Features and capabilities
The Shuttle-D was designed as a cargo transport, inspired by the Shuttle-A included with the standard Orbiter package.
Launched onto a suborbital trajectory by a Delta IV Heavy launch vehicle, the Shuttle-D uses its NTR engine to provide the final velocity boost to Low Earth Orbit.
The original Shuttle-D was also designed as a cargo transport, able to carry a maximum of 50,000 kg of UCGO cargo in 18 slots. Actual payload to orbit may depend on the launch vehicle used and its abilities, with 10,000 kg being a realistic target with the Themis-A launch vehicle. UMMU support is also included, being able to carry 2 crew members with an oxygen supply for roughly 2 years 3 months. Crewmembers EVA'ed through the main dock can also activate the payload bays and the airlock via UMMU action areas.
The Shuttle-D can be flown via the Glass Window view or the Virtual Cockpit, which features a pair of functional MFD's. Vessel status can be monitored via various information displays on the HUD and the payload bays gear are controllable from there as well.

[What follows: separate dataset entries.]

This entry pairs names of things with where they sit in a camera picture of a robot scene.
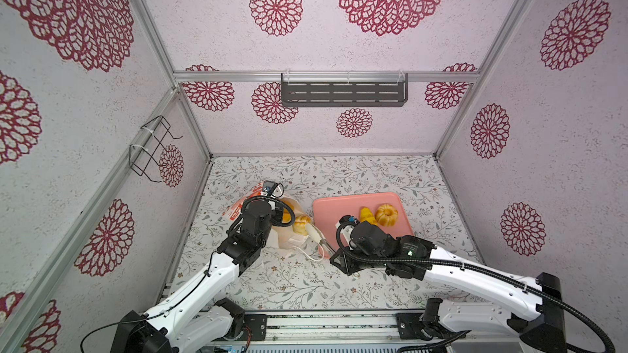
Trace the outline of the white floral paper bag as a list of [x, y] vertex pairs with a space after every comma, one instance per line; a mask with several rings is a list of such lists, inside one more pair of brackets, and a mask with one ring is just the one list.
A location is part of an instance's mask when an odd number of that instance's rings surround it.
[[[242, 214], [244, 202], [252, 197], [264, 196], [261, 195], [263, 182], [256, 184], [253, 189], [246, 193], [240, 200], [235, 202], [226, 212], [224, 216], [229, 217], [232, 221], [232, 225], [237, 225], [236, 221]], [[271, 217], [271, 232], [267, 241], [267, 246], [272, 248], [283, 249], [297, 249], [305, 254], [310, 260], [320, 262], [325, 259], [325, 255], [322, 252], [322, 247], [318, 245], [319, 258], [312, 258], [310, 255], [304, 252], [303, 247], [307, 239], [312, 240], [309, 235], [302, 236], [293, 232], [292, 225], [295, 218], [300, 215], [307, 215], [300, 206], [300, 203], [289, 197], [286, 193], [280, 199], [273, 198], [273, 201], [268, 201], [273, 210]]]

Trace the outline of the orange bundt fake bread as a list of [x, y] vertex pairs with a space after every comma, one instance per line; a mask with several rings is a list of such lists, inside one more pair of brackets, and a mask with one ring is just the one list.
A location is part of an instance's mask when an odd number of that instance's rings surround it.
[[381, 227], [393, 227], [397, 219], [398, 210], [392, 204], [382, 204], [375, 212], [375, 221]]

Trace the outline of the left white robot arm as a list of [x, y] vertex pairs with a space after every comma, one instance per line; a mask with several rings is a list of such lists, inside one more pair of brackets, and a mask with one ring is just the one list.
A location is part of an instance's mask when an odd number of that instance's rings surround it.
[[240, 212], [240, 227], [228, 233], [208, 264], [144, 314], [127, 313], [117, 325], [111, 351], [196, 352], [218, 338], [237, 337], [244, 310], [234, 302], [221, 299], [209, 314], [199, 313], [259, 258], [272, 224], [281, 222], [282, 214], [267, 197], [247, 199]]

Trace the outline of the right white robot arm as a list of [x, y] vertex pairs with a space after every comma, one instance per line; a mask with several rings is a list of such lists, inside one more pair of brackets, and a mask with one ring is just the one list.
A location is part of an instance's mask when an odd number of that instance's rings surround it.
[[542, 352], [567, 351], [560, 281], [553, 275], [532, 278], [485, 268], [428, 240], [412, 235], [394, 238], [352, 216], [341, 219], [331, 244], [313, 225], [308, 224], [306, 231], [347, 276], [381, 268], [389, 276], [445, 284], [482, 298], [481, 303], [431, 298], [420, 314], [400, 315], [397, 327], [402, 338], [422, 339], [426, 350], [484, 331], [515, 335]]

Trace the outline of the yellow fake bread roll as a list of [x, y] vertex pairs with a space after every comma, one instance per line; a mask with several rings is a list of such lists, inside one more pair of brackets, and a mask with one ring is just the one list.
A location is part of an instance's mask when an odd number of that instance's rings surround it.
[[295, 218], [292, 225], [293, 232], [297, 235], [308, 236], [307, 226], [312, 223], [312, 219], [308, 215], [300, 215]]

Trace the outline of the yellow croissant fake bread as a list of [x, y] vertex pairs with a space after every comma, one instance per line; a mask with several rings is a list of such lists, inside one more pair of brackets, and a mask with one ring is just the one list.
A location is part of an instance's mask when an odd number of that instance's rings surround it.
[[373, 212], [367, 208], [367, 207], [363, 207], [360, 210], [360, 222], [368, 222], [371, 225], [378, 225], [377, 219], [375, 218], [375, 215], [373, 214]]

Future versions may also include 2d panel displays and more displays in the Virtual Cockpit.
The RCS thrusters use Hydrogen Peroxide mono propellant fuel for attitude control and course corrections. The relatively low ISP (1.6 kN·s/kg in Vacuum) makes efficient use of RCS fuel important throughout a mission.
History and evolution
The Shuttle-D was originally inspired by the Shuttle-A cargo transport included with the standard Orbiter installation. Although originally designed with capabilities similar to the Shuttle-A, the design concept evolved in its later stages towards a more realistic design, based off of current or near term technology. The engine design was based off of the Russian RD-0410 Soviet NTR design, allowing for a high ISP, medium-to-low thrust engine in a much smaller package than the American NERVA.
The Shuttle-DB variant of was created for the 1.1 release, a redesign of the original DA version with an additional fuel tank in place of the cargo bay and an alternate RCS configuration for use while docked with other vessels. The DB version was intended for use as a tug for modules on orbit.